» TASK DIRECTIONS: Exact reproduction required: the lines below from the line with "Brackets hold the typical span" to the line with "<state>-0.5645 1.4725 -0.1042", both ends included, and no others.
::: COLLECTED MATERIAL
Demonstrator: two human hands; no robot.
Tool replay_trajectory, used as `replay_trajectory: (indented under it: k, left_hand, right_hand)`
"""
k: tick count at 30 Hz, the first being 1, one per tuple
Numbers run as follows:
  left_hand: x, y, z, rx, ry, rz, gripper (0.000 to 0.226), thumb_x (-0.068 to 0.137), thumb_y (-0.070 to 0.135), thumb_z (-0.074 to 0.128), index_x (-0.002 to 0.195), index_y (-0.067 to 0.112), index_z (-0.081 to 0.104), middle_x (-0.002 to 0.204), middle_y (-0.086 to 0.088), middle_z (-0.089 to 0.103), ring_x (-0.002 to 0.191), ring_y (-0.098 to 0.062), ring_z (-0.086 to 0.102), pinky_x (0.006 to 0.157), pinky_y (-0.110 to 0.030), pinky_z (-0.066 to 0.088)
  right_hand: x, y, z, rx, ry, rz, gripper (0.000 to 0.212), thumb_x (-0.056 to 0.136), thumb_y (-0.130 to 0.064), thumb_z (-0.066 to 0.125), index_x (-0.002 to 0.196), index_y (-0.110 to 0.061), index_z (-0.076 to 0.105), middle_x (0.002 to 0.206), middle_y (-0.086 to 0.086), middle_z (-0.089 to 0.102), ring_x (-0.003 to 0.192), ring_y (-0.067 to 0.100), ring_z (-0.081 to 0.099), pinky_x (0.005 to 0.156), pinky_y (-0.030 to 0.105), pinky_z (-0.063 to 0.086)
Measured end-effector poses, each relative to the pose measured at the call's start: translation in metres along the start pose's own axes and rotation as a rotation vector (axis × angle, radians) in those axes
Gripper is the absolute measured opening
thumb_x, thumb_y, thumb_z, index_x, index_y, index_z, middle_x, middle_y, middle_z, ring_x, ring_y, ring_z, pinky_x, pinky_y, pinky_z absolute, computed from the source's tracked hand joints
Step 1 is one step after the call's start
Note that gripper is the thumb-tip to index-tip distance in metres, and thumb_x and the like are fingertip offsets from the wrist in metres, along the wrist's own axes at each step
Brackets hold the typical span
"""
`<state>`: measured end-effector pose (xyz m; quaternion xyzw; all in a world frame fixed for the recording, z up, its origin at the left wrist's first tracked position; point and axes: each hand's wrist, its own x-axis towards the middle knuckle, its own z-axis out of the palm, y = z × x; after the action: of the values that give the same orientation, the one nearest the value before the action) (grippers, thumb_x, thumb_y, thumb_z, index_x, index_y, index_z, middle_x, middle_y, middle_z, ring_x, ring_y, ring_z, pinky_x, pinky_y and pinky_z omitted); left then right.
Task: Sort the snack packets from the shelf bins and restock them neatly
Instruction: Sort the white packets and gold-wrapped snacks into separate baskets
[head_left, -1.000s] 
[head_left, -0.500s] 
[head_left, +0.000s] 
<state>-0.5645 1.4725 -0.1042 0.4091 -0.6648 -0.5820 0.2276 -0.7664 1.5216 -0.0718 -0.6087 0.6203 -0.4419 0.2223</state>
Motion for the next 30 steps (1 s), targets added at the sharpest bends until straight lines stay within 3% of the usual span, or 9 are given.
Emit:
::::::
» SOLUTION FOR THIS EXERCISE:
Brackets hold the typical span
"""
`<state>`: measured end-effector pose (xyz m; quaternion xyzw; all in a world frame fixed for the recording, z up, its origin at the left wrist's first tracked position; point and axes: each hand's wrist, its own x-axis towards the middle knuckle, its own z-axis out of the palm, y = z × x; after the action: of the values that give the same orientation, the one nearest the value before the action) (grippers, thumb_x, thumb_y, thumb_z, index_x, index_y, index_z, middle_x, middle_y, middle_z, ring_x, ring_y, ring_z, pinky_x, pinky_y and pinky_z omitted); left then right.
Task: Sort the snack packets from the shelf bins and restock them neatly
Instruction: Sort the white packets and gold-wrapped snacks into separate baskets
[head_left, -1.000s] 
[head_left, -0.500s] 
[head_left, +0.000s] 
<state>-0.5645 1.4725 -0.1042 0.4091 -0.6648 -0.5820 0.2276 -0.7664 1.5216 -0.0718 -0.6087 0.6203 -0.4419 0.2223</state>

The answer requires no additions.